• **Your goal**: For the data below, transcribe the part that opens with the line containing "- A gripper" and closes with the line containing "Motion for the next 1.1", exactly and with no pictures.

• **Record excerpts**:
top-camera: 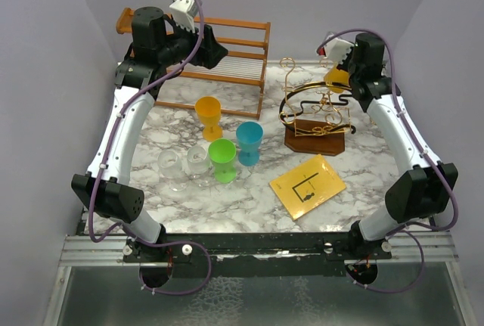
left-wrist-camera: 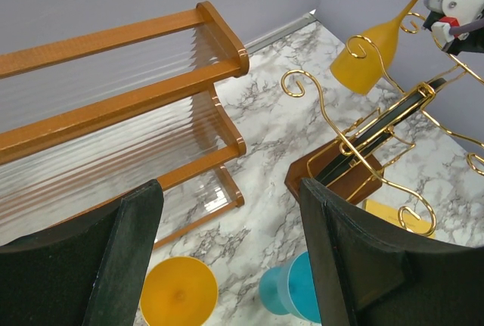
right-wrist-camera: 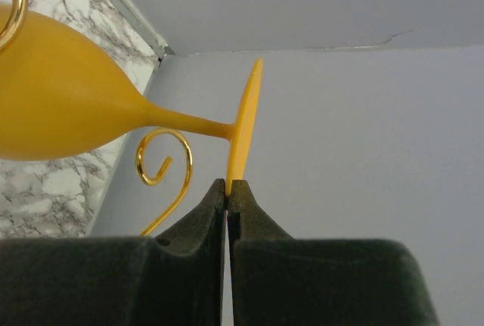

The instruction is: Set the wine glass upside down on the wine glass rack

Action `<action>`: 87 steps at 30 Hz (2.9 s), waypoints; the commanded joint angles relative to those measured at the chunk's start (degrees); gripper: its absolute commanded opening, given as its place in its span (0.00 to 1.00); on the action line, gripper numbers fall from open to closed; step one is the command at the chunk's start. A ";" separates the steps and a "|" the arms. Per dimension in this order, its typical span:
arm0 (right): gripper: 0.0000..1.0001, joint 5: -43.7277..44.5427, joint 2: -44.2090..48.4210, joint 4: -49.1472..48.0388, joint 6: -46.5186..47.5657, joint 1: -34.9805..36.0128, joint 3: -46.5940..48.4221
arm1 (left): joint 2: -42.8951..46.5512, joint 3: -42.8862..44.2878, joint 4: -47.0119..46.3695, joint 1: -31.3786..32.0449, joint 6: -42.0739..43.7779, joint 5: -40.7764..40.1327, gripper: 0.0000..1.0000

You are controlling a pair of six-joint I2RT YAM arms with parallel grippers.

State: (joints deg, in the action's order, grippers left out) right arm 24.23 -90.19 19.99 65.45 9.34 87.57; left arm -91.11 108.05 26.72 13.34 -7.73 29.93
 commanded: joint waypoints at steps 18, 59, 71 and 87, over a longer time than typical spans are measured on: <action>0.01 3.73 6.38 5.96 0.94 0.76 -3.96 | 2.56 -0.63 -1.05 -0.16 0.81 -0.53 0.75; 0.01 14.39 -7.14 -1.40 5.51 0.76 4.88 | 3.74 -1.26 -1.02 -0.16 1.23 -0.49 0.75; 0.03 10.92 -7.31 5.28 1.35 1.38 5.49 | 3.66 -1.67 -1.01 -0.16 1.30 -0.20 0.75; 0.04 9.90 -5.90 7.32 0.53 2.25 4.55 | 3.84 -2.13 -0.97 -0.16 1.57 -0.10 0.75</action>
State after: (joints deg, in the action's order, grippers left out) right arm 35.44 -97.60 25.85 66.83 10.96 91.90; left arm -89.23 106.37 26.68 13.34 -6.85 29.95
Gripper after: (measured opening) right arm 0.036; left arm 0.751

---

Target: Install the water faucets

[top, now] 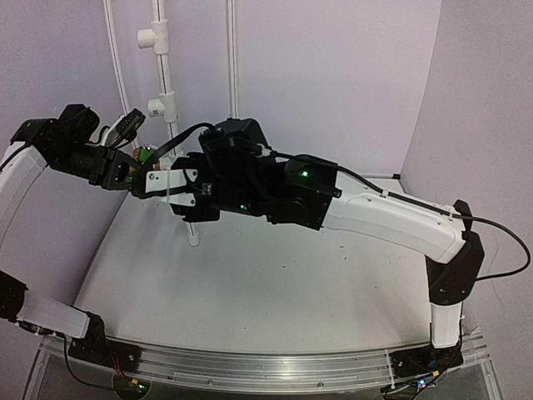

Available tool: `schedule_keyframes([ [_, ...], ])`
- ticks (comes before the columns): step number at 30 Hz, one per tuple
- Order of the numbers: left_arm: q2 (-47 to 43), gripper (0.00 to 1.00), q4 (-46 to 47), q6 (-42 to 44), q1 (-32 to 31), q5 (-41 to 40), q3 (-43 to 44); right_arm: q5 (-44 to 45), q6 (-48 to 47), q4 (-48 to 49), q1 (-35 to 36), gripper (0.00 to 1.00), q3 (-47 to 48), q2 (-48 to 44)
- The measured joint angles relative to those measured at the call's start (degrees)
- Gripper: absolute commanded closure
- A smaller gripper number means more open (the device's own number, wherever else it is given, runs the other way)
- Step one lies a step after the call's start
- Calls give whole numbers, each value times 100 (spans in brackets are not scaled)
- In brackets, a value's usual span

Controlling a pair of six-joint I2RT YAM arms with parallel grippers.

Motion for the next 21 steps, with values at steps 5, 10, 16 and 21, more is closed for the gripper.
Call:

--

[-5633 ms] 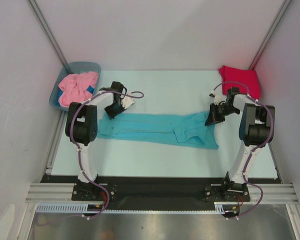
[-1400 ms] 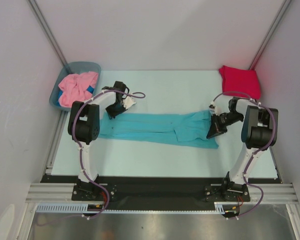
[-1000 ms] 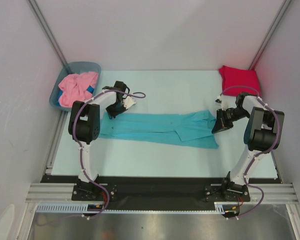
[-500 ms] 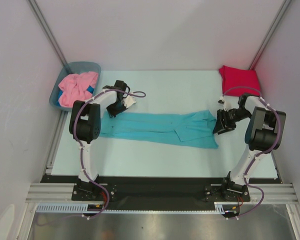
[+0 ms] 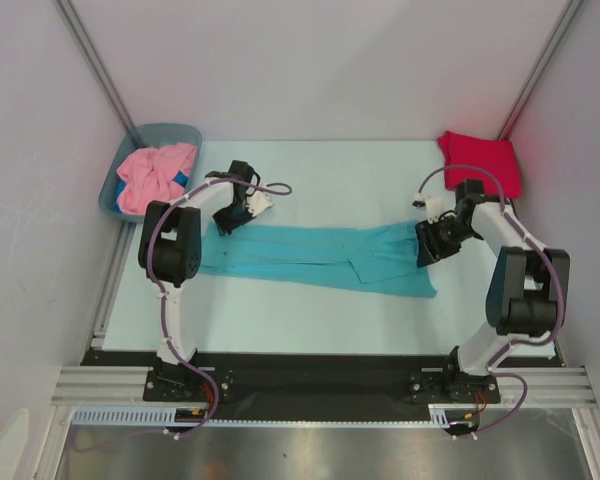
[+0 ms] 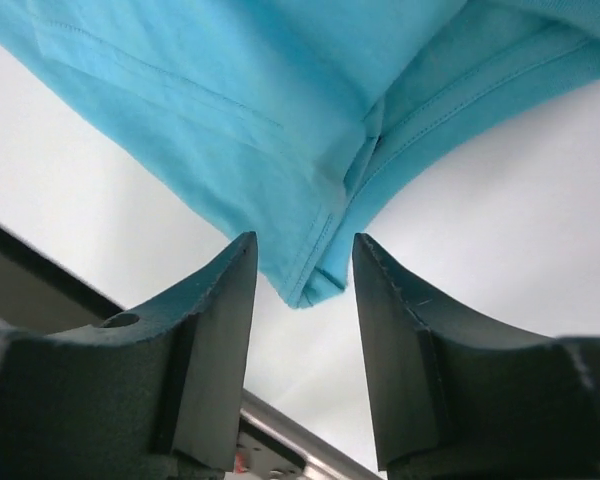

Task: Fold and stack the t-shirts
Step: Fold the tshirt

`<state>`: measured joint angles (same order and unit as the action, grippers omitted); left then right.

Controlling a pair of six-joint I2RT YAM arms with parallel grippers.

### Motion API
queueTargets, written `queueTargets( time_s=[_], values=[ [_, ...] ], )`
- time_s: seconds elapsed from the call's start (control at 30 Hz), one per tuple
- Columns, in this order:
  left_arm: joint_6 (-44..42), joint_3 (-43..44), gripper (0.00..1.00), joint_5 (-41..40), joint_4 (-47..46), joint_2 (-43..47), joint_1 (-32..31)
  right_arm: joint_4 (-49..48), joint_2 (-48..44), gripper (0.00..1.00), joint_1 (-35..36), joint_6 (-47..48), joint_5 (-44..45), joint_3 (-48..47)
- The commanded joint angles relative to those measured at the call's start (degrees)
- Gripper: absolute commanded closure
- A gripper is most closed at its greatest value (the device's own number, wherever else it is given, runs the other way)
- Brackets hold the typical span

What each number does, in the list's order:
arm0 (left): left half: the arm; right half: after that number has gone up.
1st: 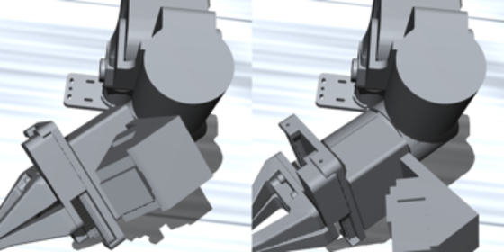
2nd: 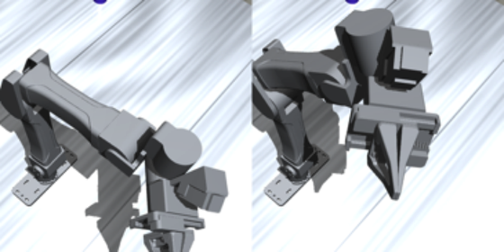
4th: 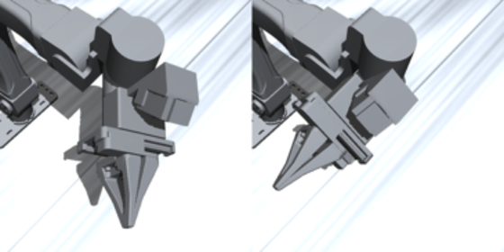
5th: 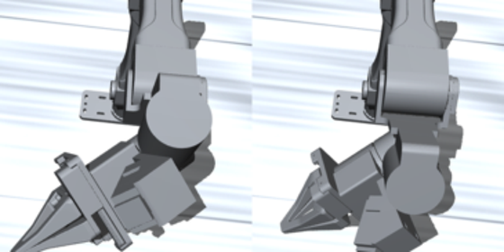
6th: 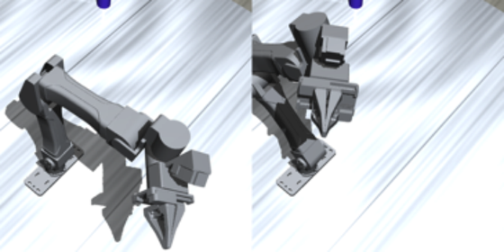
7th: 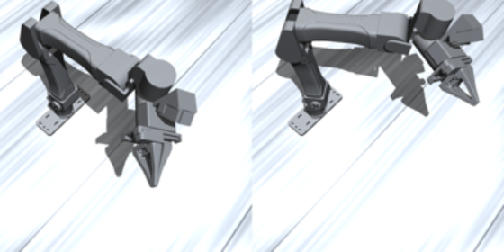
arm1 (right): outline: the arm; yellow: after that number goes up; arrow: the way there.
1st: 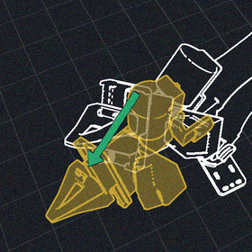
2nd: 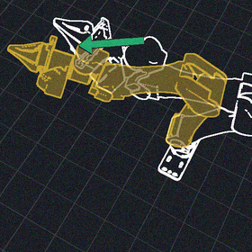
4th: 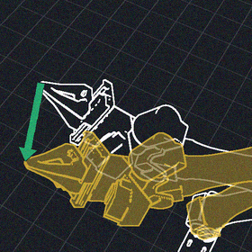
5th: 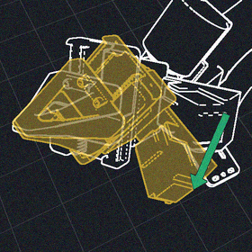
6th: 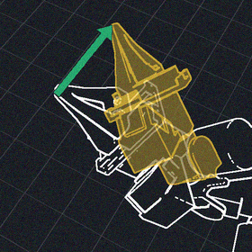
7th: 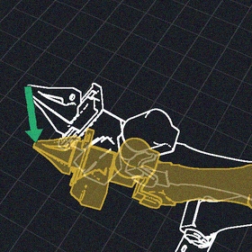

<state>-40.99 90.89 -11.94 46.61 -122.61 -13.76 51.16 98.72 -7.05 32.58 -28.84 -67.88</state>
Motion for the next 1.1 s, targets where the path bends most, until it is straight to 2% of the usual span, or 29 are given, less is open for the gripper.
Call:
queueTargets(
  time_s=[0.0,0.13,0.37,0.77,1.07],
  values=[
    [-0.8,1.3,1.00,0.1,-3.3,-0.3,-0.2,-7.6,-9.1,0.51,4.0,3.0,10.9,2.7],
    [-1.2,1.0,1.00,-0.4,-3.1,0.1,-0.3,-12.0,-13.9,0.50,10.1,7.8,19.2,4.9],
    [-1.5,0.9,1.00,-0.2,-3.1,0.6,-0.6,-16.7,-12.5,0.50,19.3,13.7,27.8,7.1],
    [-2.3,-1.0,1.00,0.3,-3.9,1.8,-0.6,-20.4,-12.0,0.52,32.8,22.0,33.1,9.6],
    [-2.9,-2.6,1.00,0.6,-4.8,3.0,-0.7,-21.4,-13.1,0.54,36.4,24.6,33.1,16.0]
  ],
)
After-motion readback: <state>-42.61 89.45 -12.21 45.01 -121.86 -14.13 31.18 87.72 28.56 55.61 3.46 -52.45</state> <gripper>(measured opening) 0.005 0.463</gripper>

• **Exercise output**:
- A gripper is most closed at its greatest value (the device's own number, wherever else it is given, runs the other way)
- Brackets hold the typical span

What each number does, in the list's order:
arm0 (left): left half: the arm; right half: after that number has gone up.
1st: 
2nd: 
4th: 
5th: 
6th: 
7th: 
arm1 (right): outline: the arm; yellow: after that number goes up; arrow: the way there.
1st: 
2nd: 
4th: 
5th: 
6th: 
7th: 

<state>-40.99 90.89 -11.94 46.61 -122.61 -13.76 51.16 98.72 -7.05 32.58 -28.84 -67.88</state>
Motion for the next 1.1 s, targets where the path bends most, until it is straight to 2% of the usual span, or 29 are given, less is open for the gripper.

That's the full output for the exercise.